» Your instructions
Set down the data again in full, keeping every line exactly as it is.

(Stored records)
********
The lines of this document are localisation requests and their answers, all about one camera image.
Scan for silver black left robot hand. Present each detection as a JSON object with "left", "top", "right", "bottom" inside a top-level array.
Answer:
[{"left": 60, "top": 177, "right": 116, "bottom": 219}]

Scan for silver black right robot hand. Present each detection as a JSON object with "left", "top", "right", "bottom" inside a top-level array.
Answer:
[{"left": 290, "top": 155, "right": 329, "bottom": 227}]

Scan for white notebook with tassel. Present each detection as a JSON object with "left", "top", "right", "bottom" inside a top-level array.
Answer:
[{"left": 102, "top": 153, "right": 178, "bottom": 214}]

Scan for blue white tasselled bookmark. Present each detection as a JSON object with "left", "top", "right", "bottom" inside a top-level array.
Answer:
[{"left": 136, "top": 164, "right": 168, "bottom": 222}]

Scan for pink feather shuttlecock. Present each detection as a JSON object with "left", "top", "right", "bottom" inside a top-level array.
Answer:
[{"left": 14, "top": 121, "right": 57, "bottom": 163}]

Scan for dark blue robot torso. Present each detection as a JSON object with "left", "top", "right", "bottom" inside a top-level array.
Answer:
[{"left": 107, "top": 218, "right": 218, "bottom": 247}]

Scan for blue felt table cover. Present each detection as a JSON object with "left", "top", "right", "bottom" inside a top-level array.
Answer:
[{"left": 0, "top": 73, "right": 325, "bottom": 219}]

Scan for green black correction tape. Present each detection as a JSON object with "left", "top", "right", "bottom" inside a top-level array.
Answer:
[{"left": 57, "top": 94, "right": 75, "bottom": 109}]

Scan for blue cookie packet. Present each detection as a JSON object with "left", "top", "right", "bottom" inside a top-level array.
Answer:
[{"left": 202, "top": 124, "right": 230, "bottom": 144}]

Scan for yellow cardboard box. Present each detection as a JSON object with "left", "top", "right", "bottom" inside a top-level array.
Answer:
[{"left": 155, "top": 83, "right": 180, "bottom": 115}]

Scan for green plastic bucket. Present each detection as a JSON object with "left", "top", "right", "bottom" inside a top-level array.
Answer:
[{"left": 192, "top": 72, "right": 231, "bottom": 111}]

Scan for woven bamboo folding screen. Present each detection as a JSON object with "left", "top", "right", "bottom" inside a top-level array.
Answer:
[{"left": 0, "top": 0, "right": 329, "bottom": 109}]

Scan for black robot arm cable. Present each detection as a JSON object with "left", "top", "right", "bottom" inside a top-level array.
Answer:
********
» Completed exercise
The lines of this document are localisation requests and their answers, all about one camera image.
Scan for silver black left robot hand. Present each detection as a JSON object with "left", "top", "right", "bottom" inside a top-level array.
Answer:
[{"left": 60, "top": 177, "right": 116, "bottom": 219}]

Scan for silver black right robot hand. Present each detection as a JSON object with "left", "top", "right", "bottom" inside a top-level array.
Answer:
[{"left": 290, "top": 155, "right": 329, "bottom": 227}]

Scan for white notebook with tassel. Present each detection as a JSON object with "left", "top", "right", "bottom" inside a top-level array.
Answer:
[{"left": 102, "top": 153, "right": 178, "bottom": 214}]

Scan for blue white tasselled bookmark. Present each detection as a JSON object with "left", "top", "right", "bottom" inside a top-level array.
Answer:
[{"left": 136, "top": 164, "right": 168, "bottom": 222}]

Scan for pink feather shuttlecock. Present each detection as a JSON object with "left", "top", "right", "bottom" inside a top-level array.
Answer:
[{"left": 14, "top": 121, "right": 57, "bottom": 163}]

Scan for dark blue robot torso. Present each detection as a JSON object with "left", "top", "right", "bottom" inside a top-level array.
Answer:
[{"left": 107, "top": 218, "right": 218, "bottom": 247}]

Scan for blue felt table cover. Present each detection as a JSON object with "left", "top", "right", "bottom" inside a top-level array.
Answer:
[{"left": 0, "top": 73, "right": 325, "bottom": 219}]

Scan for green black correction tape. Present each detection as a JSON object with "left", "top", "right", "bottom" inside a top-level array.
Answer:
[{"left": 57, "top": 94, "right": 75, "bottom": 109}]

Scan for blue cookie packet. Present each detection as a JSON object with "left", "top", "right", "bottom" inside a top-level array.
Answer:
[{"left": 202, "top": 124, "right": 230, "bottom": 144}]

Scan for yellow cardboard box. Present each detection as a JSON object with "left", "top", "right", "bottom" inside a top-level array.
Answer:
[{"left": 155, "top": 83, "right": 180, "bottom": 115}]

Scan for green plastic bucket. Present each detection as a JSON object with "left", "top", "right", "bottom" inside a top-level array.
Answer:
[{"left": 192, "top": 72, "right": 231, "bottom": 111}]

Scan for woven bamboo folding screen. Present each detection as a JSON object with "left", "top", "right", "bottom" inside a top-level array.
Answer:
[{"left": 0, "top": 0, "right": 329, "bottom": 109}]

Scan for black robot arm cable. Present each detection as a JSON object with "left", "top", "right", "bottom" inside a top-level array.
Answer:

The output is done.